Here the job is to repeat the listing exactly, but not the pictures in it.

══ Data segment

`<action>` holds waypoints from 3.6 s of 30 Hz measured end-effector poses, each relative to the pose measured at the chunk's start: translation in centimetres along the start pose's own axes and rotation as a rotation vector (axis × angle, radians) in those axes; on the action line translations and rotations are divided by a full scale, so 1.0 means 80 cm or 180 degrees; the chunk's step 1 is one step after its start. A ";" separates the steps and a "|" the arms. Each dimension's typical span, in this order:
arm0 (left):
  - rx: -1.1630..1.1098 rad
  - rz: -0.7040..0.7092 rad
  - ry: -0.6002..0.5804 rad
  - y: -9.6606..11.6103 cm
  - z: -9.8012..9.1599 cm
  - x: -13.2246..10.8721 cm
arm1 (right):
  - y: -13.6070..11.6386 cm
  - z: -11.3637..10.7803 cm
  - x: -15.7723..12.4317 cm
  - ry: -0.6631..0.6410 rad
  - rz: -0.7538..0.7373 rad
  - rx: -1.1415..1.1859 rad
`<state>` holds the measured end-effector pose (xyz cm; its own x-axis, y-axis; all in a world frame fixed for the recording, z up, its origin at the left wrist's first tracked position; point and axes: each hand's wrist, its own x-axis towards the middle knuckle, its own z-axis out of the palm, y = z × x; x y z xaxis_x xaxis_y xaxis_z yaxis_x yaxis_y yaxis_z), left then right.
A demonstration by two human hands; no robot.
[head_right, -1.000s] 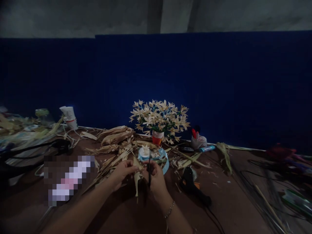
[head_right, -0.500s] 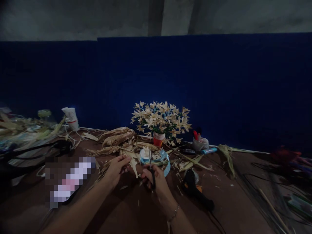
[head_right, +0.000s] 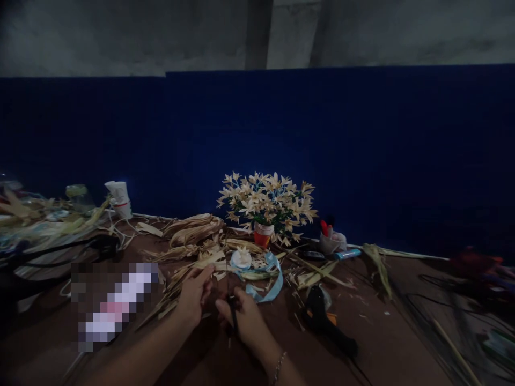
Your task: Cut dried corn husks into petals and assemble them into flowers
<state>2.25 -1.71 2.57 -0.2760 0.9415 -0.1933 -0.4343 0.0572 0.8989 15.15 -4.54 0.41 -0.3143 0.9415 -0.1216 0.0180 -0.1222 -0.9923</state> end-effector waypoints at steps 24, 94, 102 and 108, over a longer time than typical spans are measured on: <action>0.0601 0.0101 -0.1230 -0.008 -0.001 0.003 | -0.020 -0.006 0.001 0.1193 -0.0529 0.1070; 0.1021 0.0224 -0.1018 0.017 -0.019 0.030 | -0.008 -0.021 -0.005 -0.0130 0.0205 -0.0397; 0.1385 0.0456 -0.1215 0.017 -0.023 0.037 | -0.015 -0.026 -0.008 -0.0191 0.0341 -0.0549; 0.1580 0.0534 -0.1348 0.019 -0.023 0.040 | -0.017 -0.026 -0.009 -0.0245 0.0307 -0.0535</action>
<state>-0.88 0.78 2.60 0.0985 0.9941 0.0448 0.0586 -0.0508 0.9970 17.32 -4.41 1.84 -0.3751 0.9004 -0.2205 0.2075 -0.1503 -0.9666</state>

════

● Solution to this task:
`<action>` holds waypoints from 3.6 s of 30 Hz measured end-effector poses, each relative to the pose measured at the chunk's start: translation in centimetres along the start pose's own axes and rotation as a rotation vector (axis × angle, radians) in those axes; on the action line translations and rotations are divided by a full scale, so 1.0 means 80 cm or 180 degrees; the chunk's step 1 is one step after its start. A ";" separates the steps and a "|" the arms. Each dimension's typical span, in this order:
arm0 (left):
  - rx: -1.1630..1.1098 rad
  - rz: -0.7040..0.7092 rad
  - ry: -0.6002..0.5804 rad
  - y: -9.6606..11.6103 cm
  - z: -9.8012..9.1599 cm
  - x: -13.2246..10.8721 cm
arm1 (right):
  - y: -13.6070..11.6386 cm
  - z: -11.3637..10.7803 cm
  - x: -15.7723..12.4317 cm
  - ry: -0.6631..0.6410 rad
  - rz: -0.7538..0.7373 rad
  - rx: -1.1415..1.1859 rad
`<state>` holds the measured end-effector pose (xyz cm; its own x-axis, y-axis; all in a world frame fixed for the recording, z up, its origin at the left wrist's first tracked position; point and axes: each hand's wrist, its own x-axis towards the middle knuckle, its own z-axis out of the palm, y = z × x; x y z xaxis_x xaxis_y xaxis_z yaxis_x yaxis_y yaxis_z), left then right.
A demonstration by two human hands; no robot.
[head_right, -1.000s] 
[head_right, -0.500s] 
[head_right, +0.000s] 
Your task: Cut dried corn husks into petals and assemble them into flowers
<state>2.25 -1.71 2.57 -0.2760 0.9415 -0.1933 -0.4343 0.0572 0.8989 15.15 -4.54 0.41 -0.3143 0.9415 -0.1216 0.0180 -0.1222 -0.9923</state> end-effector waypoints at steps 24, 94, 102 and 108, over a longer time than typical spans are measured on: <action>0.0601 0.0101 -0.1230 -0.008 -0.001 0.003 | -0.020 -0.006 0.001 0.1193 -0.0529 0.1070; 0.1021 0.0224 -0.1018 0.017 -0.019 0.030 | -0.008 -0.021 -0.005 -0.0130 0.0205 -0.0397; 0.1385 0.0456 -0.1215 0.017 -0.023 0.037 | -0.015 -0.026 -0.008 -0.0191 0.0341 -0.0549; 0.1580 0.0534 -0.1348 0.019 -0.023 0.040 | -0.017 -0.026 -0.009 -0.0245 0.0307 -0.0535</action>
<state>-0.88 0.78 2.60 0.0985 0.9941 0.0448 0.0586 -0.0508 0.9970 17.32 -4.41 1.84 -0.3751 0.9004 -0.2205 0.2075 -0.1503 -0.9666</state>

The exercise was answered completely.